Items from a dataset

- Opening Delimiter -

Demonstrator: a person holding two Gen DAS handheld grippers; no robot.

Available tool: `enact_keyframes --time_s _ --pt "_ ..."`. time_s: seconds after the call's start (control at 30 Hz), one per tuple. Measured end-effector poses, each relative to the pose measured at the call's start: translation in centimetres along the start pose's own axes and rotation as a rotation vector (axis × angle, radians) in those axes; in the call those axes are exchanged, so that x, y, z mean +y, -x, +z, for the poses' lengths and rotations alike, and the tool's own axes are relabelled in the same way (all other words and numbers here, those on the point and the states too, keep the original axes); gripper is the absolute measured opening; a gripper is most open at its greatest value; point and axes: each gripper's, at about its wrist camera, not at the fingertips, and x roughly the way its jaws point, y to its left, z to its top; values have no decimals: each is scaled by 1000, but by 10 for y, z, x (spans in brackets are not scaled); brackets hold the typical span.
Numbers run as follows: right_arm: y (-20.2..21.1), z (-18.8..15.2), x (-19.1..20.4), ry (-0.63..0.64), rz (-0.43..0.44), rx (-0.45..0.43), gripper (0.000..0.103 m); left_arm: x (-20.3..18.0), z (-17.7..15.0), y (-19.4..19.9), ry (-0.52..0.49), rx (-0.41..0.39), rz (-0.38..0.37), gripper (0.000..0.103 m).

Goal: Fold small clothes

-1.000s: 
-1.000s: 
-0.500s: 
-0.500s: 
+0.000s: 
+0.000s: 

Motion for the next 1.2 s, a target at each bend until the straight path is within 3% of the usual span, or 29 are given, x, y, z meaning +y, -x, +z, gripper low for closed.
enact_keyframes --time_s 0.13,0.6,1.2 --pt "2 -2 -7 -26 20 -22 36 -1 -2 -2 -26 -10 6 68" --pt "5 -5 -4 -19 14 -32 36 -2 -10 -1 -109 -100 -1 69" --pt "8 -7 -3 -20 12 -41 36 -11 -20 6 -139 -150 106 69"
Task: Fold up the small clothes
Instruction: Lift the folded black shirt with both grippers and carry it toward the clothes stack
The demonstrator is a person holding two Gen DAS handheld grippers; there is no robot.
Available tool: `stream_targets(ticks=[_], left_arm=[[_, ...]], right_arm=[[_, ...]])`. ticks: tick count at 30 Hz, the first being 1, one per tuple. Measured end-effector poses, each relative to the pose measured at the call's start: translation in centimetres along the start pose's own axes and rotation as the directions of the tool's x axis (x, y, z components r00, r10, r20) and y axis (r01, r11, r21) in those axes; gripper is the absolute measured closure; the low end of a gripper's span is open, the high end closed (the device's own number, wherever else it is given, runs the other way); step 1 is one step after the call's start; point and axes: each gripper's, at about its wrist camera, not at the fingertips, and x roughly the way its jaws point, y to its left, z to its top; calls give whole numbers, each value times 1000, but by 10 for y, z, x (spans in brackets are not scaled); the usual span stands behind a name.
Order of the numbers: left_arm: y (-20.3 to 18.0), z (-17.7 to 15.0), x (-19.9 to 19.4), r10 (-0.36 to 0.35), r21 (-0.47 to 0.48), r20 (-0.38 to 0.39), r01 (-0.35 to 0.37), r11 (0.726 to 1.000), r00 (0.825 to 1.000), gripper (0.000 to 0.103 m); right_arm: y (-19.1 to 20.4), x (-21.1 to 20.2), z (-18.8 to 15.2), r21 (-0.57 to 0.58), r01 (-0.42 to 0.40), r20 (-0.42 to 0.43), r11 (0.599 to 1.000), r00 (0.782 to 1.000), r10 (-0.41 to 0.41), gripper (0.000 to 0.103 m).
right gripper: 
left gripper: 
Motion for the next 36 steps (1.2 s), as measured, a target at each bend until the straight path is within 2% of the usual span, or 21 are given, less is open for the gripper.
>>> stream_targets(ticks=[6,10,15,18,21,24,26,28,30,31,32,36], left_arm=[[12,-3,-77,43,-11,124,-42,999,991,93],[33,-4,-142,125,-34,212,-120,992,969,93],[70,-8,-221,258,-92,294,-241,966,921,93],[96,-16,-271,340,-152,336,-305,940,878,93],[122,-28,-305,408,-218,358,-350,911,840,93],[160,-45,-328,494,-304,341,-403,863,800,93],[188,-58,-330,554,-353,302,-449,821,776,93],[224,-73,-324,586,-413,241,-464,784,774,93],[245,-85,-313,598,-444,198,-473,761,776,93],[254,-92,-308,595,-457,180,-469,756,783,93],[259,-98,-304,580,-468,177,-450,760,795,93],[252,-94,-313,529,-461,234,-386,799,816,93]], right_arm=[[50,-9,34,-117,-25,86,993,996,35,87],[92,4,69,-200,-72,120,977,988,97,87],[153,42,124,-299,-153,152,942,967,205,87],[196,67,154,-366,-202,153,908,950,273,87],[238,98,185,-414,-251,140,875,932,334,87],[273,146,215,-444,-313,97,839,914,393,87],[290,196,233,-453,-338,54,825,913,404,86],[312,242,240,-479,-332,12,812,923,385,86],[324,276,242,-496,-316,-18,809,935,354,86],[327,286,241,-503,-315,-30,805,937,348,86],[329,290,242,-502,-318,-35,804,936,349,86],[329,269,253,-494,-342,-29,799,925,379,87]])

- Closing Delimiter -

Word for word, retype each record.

*Response to the task*
Demonstrator: a person holding two Gen DAS handheld grippers; no robot.

Available tool: `enact_keyframes --time_s _ --pt "_ ..."`. time_s: seconds after the call's start (control at 30 Hz), one per tuple. Measured end-effector poses, each relative to the pose measured at the call's start: translation in centimetres along the start pose's own axes and rotation as a rotation vector (axis × angle, radians) in those axes; in the call those axes are exchanged, so that x, y, z mean +y, -x, +z, for the poses' lengths and rotations alike, and the tool's own axes are relabelled in the same way (all other words and numbers here, those on the point and the states too, keep the original axes); gripper is the absolute measured opening; a gripper is most open at its greatest value; point and axes: each gripper's, at about its wrist camera, not at the fingertips, and x roughly the way its jaws point, y to its left, z to its top; values have no decimals: each is scaled by 1000, but by 10 for y, z, x (spans in brackets are not scaled); brackets hold the typical span.
Numbers run as follows: right_arm: y (-20.2..21.1), z (-18.8..15.2), x (-19.1..20.4), ry (-0.63..0.64), rz (-0.43..0.44), rx (-0.45..0.43), gripper (0.000..0.103 m); left_arm: x (-20.3..18.0), z (-17.7..15.0), y (-19.4..19.9), ry (-0.52..0.49), rx (-0.41..0.39), rz (-0.38..0.37), gripper (0.000..0.103 m).

Goal: Fold small clothes

-1.000s: 
-1.000s: 
-0.500s: 
-0.500s: 
+0.000s: 
+0.000s: 

Motion for the next 1.2 s, a target at each bend until the straight path is within 3% of the usual span, or 29 are given, x, y, z meaning +y, -x, +z, gripper low for closed.
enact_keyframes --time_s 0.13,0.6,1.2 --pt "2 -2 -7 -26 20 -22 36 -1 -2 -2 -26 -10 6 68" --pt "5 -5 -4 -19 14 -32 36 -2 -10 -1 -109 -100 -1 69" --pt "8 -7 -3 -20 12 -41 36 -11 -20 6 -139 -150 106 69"
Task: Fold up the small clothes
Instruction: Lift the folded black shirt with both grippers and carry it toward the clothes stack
The demonstrator is a person holding two Gen DAS handheld grippers; there is no robot.
Available tool: `stream_targets(ticks=[_], left_arm=[[_, ...]], right_arm=[[_, ...]])`. ticks: tick count at 30 Hz, the first being 1, one per tuple. Measured end-effector poses, each relative to the pose measured at the call's start: translation in centimetres along the start pose's own axes and rotation as the directions of the tool's x axis (x, y, z components r00, r10, r20) and y axis (r01, r11, r21) in those axes; gripper is the absolute measured closure; the low end of a gripper's span is open, the high end closed (the device's own number, wherever else it is given, runs the other way); step 1 is one step after the call's start; point and axes: each gripper's, at about its wrist camera, not at the fingertips, and x roughly the way its jaws point, y to its left, z to its top; calls give whole numbers, each value times 1000, but by 10 for y, z, x (spans in brackets are not scaled); the usual span stands behind a name.
Order of the numbers: left_arm: y (-20.3 to 18.0), z (-17.7 to 15.0), x (-19.9 to 19.4), r10 (-0.36 to 0.35), r21 (-0.47 to 0.48), r20 (-0.38 to 0.39), r01 (-0.35 to 0.37), r11 (0.726 to 1.000), r00 (0.825 to 1.000), gripper (0.000 to 0.103 m); right_arm: y (-19.1 to 20.4), x (-21.1 to 20.2), z (-18.8 to 15.2), r21 (-0.57 to 0.58), r01 (-0.42 to 0.40), r20 (-0.42 to 0.43), r11 (0.599 to 1.000), r00 (0.782 to 1.000), r10 (-0.41 to 0.41), gripper (0.000 to 0.103 m).
right gripper: 
left gripper: 
Motion for the next 36 steps (1.2 s), as measured, a target at each bend until the straight path is within 2% of the usual span, or 21 are given, less is open for the gripper.
>>> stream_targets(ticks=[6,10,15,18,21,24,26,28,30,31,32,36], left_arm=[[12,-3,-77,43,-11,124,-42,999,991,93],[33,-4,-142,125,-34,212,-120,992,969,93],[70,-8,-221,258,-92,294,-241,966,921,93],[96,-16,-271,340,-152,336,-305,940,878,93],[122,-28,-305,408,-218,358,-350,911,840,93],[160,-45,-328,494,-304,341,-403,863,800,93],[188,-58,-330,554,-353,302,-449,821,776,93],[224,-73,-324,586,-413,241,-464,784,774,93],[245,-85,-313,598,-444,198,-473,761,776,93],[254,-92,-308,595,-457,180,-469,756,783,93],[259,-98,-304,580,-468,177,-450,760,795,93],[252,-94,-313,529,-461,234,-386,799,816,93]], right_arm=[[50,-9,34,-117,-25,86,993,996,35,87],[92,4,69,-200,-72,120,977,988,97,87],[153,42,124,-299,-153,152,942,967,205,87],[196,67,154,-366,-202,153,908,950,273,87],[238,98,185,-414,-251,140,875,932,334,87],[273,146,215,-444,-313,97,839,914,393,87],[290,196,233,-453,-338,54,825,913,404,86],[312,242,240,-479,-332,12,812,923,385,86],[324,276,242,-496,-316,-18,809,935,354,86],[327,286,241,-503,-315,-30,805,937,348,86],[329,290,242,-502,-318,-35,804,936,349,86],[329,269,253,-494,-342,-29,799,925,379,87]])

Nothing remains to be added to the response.